What this task involves: Could the listing below be reproduced exactly, minus its pictures?
::: Collected data :::
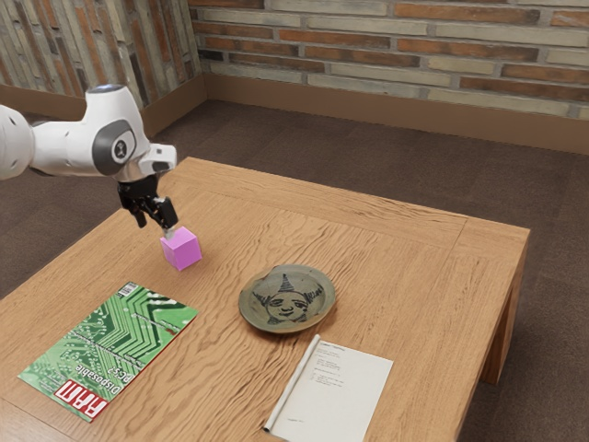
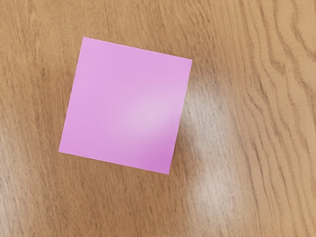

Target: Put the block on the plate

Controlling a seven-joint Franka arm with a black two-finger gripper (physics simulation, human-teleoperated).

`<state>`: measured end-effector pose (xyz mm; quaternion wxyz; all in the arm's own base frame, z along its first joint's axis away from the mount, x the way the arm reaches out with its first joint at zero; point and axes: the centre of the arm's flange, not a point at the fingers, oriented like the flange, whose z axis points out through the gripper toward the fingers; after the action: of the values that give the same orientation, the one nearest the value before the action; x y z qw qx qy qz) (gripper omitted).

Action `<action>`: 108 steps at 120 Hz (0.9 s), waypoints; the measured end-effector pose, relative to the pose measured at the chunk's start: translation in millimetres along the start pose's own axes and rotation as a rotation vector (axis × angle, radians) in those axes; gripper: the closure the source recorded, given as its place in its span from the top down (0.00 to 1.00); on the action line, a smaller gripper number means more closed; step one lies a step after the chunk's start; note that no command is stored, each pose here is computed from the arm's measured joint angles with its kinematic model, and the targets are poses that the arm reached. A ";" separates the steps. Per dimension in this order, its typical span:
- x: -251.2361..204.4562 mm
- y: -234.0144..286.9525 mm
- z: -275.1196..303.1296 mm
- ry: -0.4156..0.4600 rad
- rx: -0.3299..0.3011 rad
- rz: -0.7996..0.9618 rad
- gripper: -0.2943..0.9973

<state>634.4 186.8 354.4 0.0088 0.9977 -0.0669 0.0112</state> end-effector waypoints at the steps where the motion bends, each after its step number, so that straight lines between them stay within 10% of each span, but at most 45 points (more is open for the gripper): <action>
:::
Solution to this exercise:
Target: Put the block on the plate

Controlling a seven-joint Franka arm with a black two-finger gripper (physics simulation, human-teleoperated).

`<state>`: measured end-effector pose (xyz mm; quaternion wxyz; all in the arm's own base frame, z along its first joint's axis away from the mount, x the way the arm reaches out with its first joint at zero; point and axes: the centre of the arm's flange, not a point at the fingers, oriented like the flange, whose z axis points out through the gripper toward the fingers; after the action: of the values that give the same orientation, the one nearest the value before the action; x y z qw qx qy qz) (gripper omitted).

Action `<action>`: 108 steps at 120 Hz (0.9 s), waypoints; the measured end-effector pose, relative to the pose measured at the chunk's start: translation in millimetres along the start pose's own axes and rotation as a rotation vector (axis × angle, radians) in those axes; gripper: the closure the source recorded, given as its place in its span from the top down (0.00 to 1.00); on the action line, a smaller gripper number means more closed; step one lies a step after the chunk's start; note that no command is stored, each pose here is computed from the arm's measured joint angles with its kinematic model, and the targets are poses that the arm reached. A ";" separates the steps. Per dimension in this order, its typical span:
- x: -251.2361..204.4562 mm
- y: -234.0144..286.9525 mm
- z: -275.1196..303.1296 mm
- ry: -0.4156..0.4600 rad
- rx: -0.3299..0.3011 rad
- rz: -0.7996..0.9618 rad
- gripper: -0.2943..0.9973

<state>634.4 186.8 354.4 0.0088 0.9977 -0.0669 0.0112</state> end-effector waypoints at the steps where the motion bends, each after its step number, so that straight lines between them stay within 10% of each span, but at most 45 points (more is open for the gripper): <action>

No part of the exercise remains open.